We will drop this variable from our analysis

mushrooms$veil_type <- NULL

About 52 percent of the mushroom samples (N = 4,208) are edible, while 48 percent (N = 3,916) are poisonous.

table(mushrooms$type)
## 
##    edible poisonous 
##      4208      3916

We will consider the 8,214 samples in the mushroom data to be an exhaustive set of all the possible wild mushrooms. This is an important assumption, because it means that we do not need to hold some samples out of the training data for testing purposes. We are not trying to develop rules that cover unforeseen types of mushrooms; we are merely trying to find rules that accurately depict the complete set of known mushroom types. Therefore, we can build and test the model on the same data.

Step 3 - training a model on the data

If we trained a hypothetical ZeroR classifier on this data, what would it predict? Since ZeroR ignores all of the features and simply predicts the target’s mode, in plain language, its rule would state that all the mushrooms are edible.

library(RWeka)
## Warning: package 'RWeka' was built under R version 3.2.5

The class variable to be learned goes to the left of the tilde, and the predictor features are written on the right, separated by + operators.
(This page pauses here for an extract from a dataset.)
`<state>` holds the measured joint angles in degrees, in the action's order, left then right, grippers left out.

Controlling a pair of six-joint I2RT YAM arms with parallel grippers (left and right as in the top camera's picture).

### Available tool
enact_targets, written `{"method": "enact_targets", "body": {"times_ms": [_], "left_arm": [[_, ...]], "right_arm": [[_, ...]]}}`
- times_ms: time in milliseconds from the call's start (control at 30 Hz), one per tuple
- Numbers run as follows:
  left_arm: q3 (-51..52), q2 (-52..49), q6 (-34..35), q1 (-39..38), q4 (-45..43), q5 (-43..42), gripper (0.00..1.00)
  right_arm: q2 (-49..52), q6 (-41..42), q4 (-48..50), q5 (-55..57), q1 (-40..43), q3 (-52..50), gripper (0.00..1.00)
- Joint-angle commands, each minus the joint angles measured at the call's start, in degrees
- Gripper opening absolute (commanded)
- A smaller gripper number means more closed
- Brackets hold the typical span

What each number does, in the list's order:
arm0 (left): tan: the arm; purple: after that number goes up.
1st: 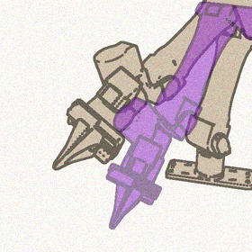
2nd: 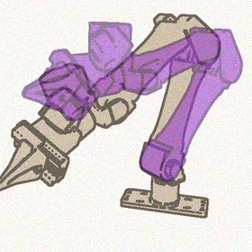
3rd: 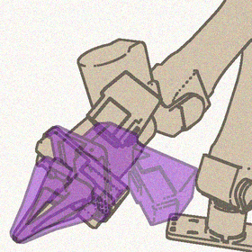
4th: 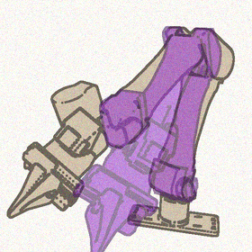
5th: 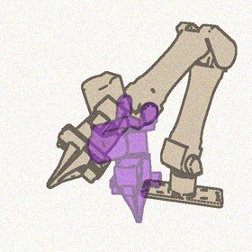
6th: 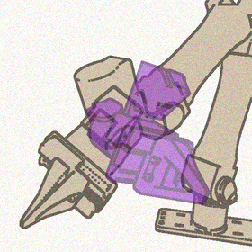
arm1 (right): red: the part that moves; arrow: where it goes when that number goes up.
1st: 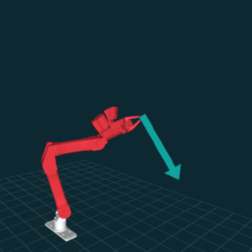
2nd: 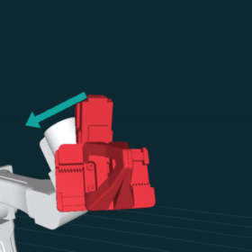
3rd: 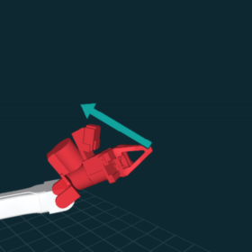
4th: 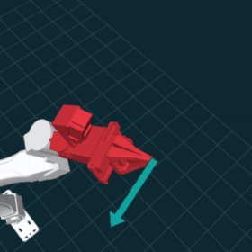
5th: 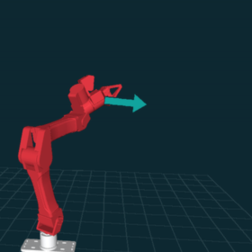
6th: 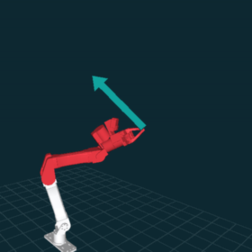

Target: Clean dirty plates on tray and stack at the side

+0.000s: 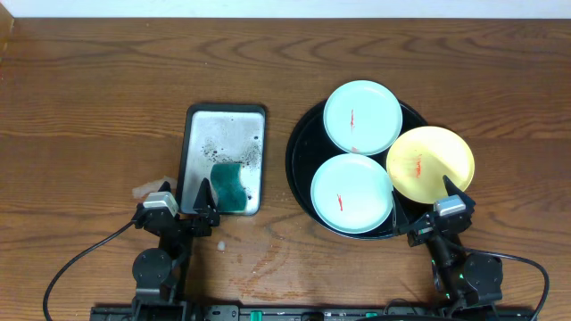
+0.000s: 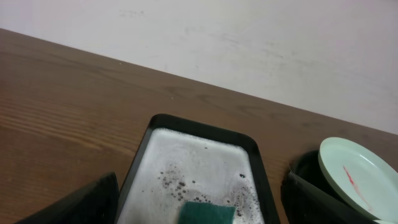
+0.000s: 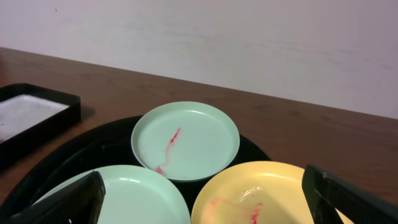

  • Model the relationship between the y class and predictors x1 and x2, you could write the formula as y ~ x1 + x2.
  • If you like to include all the variables in the model, the special term . can be used. For example, y ~ .

Allow our first OneR() rule learner to consider all the possible features in the mushroom data while constructing its rules to predict type:

mushrooms_1R <- OneR(type ~ ., data = mushrooms)
mushrooms_1R
## odor:
##  almond  -> edible
##  anise   -> edible
##  creosote    -> poisonous
##  fishy   -> poisonous
##  foul    -> poisonous
##  musty   -> poisonous
##  none    -> edible
##  pungent -> poisonous
##  spicy   -> poisonous
## (8004/8124 instances correct)
  • We see that the odor feature was selected for rule generation. For the purposes of a field guide for mushroom gathering, these rules could be summarized in a simple rule of thumb: “if the mushroom smells unappetizing, then it is likely to be poisonous.”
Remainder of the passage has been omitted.